YOUR TASK
Would you set down every line of the data below exactly as it reads?

INFORMATION SHOWN
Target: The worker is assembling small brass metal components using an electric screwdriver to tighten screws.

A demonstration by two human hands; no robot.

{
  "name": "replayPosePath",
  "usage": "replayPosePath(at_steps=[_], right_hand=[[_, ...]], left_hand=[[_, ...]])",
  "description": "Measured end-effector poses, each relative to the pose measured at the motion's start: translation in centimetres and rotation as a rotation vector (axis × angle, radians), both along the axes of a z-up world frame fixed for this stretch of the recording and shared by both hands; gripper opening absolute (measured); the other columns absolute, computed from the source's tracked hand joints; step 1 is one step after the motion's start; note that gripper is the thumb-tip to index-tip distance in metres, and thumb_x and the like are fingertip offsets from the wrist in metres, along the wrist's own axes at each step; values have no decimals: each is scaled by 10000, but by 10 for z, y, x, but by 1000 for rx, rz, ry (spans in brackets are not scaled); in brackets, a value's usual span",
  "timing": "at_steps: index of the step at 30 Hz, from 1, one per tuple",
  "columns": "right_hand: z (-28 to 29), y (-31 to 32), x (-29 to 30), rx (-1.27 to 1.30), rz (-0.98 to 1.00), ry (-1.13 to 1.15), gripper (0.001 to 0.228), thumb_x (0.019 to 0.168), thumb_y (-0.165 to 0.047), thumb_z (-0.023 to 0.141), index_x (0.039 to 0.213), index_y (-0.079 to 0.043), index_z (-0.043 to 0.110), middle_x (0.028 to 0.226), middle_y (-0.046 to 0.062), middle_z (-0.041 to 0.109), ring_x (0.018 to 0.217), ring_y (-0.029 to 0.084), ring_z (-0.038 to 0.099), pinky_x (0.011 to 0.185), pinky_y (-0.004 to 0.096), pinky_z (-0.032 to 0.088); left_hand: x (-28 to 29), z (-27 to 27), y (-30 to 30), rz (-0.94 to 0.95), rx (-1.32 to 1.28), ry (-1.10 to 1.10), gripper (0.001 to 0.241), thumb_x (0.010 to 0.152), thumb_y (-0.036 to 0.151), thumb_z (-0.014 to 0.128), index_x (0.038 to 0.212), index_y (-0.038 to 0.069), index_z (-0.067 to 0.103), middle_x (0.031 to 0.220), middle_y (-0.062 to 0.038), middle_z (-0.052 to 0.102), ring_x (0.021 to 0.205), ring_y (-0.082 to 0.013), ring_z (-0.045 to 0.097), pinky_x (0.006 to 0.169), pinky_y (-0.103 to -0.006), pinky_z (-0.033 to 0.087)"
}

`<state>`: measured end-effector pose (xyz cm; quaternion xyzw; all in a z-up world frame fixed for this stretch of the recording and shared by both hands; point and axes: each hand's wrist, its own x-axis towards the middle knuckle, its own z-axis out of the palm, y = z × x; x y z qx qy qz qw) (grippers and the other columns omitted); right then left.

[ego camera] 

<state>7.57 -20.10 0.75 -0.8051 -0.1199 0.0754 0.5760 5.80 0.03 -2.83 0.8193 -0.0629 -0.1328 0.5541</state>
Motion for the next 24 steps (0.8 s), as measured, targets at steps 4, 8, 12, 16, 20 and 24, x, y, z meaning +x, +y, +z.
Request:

ANSWER FOR THIS EXERCISE
Target: The worker is assembling small brass metal components using an electric screwdriver to tighten screws.

A demonstration by two human hands; no robot.

{
  "name": "replayPosePath",
  "usage": "replayPosePath(at_steps=[_], right_hand=[[_, ...]], left_hand=[[_, ...]])",
  "description": "Measured end-effector poses, each relative to the pose measured at the motion's start: translation in centimetres and rotation as a rotation vector (axis × angle, radians), both along the axes of a z-up world frame fixed for this stretch of the recording and shared by both hands; gripper opening absolute (measured); the other columns absolute, computed from the source's tracked hand joints; step 1 is one step after the motion's start; note that gripper is the thumb-tip to index-tip distance in metres, and thumb_x and the like are fingertip offsets from the wrist in metres, along the wrist's own axes at each step; values have no decimals: each is scaled by 10000, but by 10 for z, y, x, but by 1000 for rx, rz, ry (spans in brackets are not scaled); in brackets, a value's usual span",
  "timing": "at_steps: index of the step at 30 Hz, from 1, one per tuple",
  "columns": "right_hand: z (-28 to 29), y (-31 to 32), x (-29 to 30), rx (-1.27 to 1.30), rz (-0.98 to 1.00), ry (-1.13 to 1.15), gripper (0.001 to 0.228), thumb_x (0.019 to 0.168), thumb_y (-0.165 to 0.047), thumb_z (-0.023 to 0.141), index_x (0.039 to 0.213), index_y (-0.079 to 0.043), index_z (-0.043 to 0.110), middle_x (0.028 to 0.226), middle_y (-0.046 to 0.062), middle_z (-0.041 to 0.109), ring_x (0.018 to 0.217), ring_y (-0.029 to 0.084), ring_z (-0.038 to 0.099), pinky_x (0.011 to 0.185), pinky_y (-0.004 to 0.096), pinky_z (-0.032 to 0.088); left_hand: x (-28 to 29), z (-27 to 27), y (-30 to 30), rz (-0.94 to 0.95), rx (-1.32 to 1.28), ry (-1.10 to 1.10), gripper (0.001 to 0.241), thumb_x (0.010 to 0.152), thumb_y (-0.036 to 0.151), thumb_z (-0.014 to 0.128), index_x (0.038 to 0.212), index_y (-0.038 to 0.069), index_z (-0.067 to 0.103), middle_x (0.031 to 0.220), middle_y (-0.062 to 0.038), middle_z (-0.052 to 0.102), ring_x (0.021 to 0.205), ring_y (-0.082 to 0.013), ring_z (-0.045 to 0.097), pinky_x (0.006 to 0.169), pinky_y (-0.103 to -0.006), pinky_z (-0.033 to 0.087)"
}

`<state>`: measured end-effector pose (xyz cm; quaternion xyzw; all in a z-up world frame fixed for this stretch of the recording and shared by both hands; point and axes: each hand's wrist, its own x-axis towards the middle knuckle, its own z-axis out of the palm, y = z × x; x y z qx qy qz qw) (grippers and the other columns omitted); right then left.

[ego camera] 

<state>7.57 -20.10 0.75 -0.8051 -0.1199 0.0754 0.5760 5.80 0.03 -2.83 0.8193 -0.0629 -0.1328 0.5541</state>
Motion for the next 24 steps (0.8 s), as measured, targets at steps 4, 8, 12, 16, 20 and 24, x, y, z meaning +x, +y, +z.
Request:

Nothing further is needed to complete the exercise.